IN MUSIC, the average age of oldsters drops to the 70s. OK, Leonard Cohen is an elegant old codger and still has poetry in his heart. But can we get over Mick (“I got nasty habits”) Jagger and Wrinkled Richards? And what’s with Ancient Babyface Paul McCartney, rumoured to be dead since ’69 and surfacing alive once again after a terrifying experience. His helicopter became DISORIENTATED, as hecklerspray.com tells us. So, please, please, can we move on to tech-house music now? The synthesizers always look good.

IN LITERATURE, kudos to Alice Munro. She’s the exception to the old-timer rule. Refused to be considered for the Giller Prize, remembered that there is a next generation.
No kudos for octogenarian Tom Wolfe, author of Bonfire of the Vanities, best-seller of yore and master of overstuffed prose today. What can I say about his latest book, BACK TO BLOOD? Let me quote the master himself: AahhhuhwaaaAHHHHHock! I second the Globe & Mail reviewer: Toss Wolfe’s mimetic nonsense on the bonfire.

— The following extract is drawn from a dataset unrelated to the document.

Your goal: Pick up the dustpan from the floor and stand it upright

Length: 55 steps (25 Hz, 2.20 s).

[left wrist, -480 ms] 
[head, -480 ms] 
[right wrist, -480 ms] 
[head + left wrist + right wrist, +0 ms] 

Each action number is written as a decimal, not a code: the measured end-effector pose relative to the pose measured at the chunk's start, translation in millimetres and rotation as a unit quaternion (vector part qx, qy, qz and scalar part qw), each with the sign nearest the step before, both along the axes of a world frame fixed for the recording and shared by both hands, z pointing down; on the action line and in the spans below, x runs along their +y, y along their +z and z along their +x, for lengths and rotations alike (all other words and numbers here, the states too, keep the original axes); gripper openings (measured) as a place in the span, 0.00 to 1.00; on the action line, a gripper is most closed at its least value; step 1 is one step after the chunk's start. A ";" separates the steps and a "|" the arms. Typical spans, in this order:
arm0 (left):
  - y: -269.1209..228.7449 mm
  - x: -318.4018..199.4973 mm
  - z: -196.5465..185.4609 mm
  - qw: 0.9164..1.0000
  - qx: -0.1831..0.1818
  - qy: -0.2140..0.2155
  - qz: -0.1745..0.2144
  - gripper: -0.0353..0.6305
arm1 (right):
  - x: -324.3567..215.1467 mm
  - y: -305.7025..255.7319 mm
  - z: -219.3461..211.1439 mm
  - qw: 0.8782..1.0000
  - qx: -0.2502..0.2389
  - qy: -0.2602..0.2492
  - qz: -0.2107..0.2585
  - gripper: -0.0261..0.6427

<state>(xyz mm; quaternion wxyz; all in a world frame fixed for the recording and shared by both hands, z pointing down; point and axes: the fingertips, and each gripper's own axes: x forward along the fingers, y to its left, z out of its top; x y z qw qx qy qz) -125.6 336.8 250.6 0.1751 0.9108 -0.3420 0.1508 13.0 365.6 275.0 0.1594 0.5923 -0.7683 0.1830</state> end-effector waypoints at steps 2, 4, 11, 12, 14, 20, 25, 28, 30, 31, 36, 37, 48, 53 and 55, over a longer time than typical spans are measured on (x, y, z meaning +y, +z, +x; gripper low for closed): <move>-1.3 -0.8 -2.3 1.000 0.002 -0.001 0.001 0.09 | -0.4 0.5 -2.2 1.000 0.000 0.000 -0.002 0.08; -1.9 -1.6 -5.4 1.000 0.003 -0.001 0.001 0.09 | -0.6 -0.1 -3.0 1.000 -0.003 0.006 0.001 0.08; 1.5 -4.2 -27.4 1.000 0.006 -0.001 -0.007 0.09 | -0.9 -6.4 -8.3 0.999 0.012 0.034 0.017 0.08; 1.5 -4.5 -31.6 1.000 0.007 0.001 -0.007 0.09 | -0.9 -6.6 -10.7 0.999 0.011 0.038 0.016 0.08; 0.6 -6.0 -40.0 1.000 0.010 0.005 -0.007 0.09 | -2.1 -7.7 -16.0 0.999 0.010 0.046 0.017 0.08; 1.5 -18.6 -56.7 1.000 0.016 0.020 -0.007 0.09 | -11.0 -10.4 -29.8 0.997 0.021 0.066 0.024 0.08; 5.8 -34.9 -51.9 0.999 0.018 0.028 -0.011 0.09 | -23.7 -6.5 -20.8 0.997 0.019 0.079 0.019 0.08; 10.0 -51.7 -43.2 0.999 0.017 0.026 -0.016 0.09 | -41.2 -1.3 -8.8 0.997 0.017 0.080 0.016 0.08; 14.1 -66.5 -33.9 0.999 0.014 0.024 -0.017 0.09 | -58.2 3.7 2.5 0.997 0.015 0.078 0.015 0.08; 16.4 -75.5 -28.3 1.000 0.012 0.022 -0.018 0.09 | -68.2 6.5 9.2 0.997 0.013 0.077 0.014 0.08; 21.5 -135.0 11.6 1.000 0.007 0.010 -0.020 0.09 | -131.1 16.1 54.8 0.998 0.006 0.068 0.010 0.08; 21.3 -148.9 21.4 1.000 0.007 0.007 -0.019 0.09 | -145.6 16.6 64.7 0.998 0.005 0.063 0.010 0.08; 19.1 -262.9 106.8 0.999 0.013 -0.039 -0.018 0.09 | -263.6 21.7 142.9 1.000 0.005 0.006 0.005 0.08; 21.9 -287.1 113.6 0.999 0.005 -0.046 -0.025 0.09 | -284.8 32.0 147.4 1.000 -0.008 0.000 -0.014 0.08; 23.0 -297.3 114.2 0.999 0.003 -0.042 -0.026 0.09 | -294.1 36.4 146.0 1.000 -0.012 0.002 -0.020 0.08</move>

And then there is Herman Wouk, another former best-selling author. Reviewer Michael Posner coyly admits he thought Wouk was dead, but he’s 97 and alive. So, OK, I’ll go with Posner on that one. Respect your elders and concede: At that age WOUK SHOULD BE SALUTED FOR GETTING OUT OF BED, let alone writing a novel.

The merciful thing about authors: You don’t have to look at their faces. Skip the author photo on the back cover of their books. Don’t go there, and you’ll be fine on the aesthetic front. As for literary taste, consult your inner lit.crit.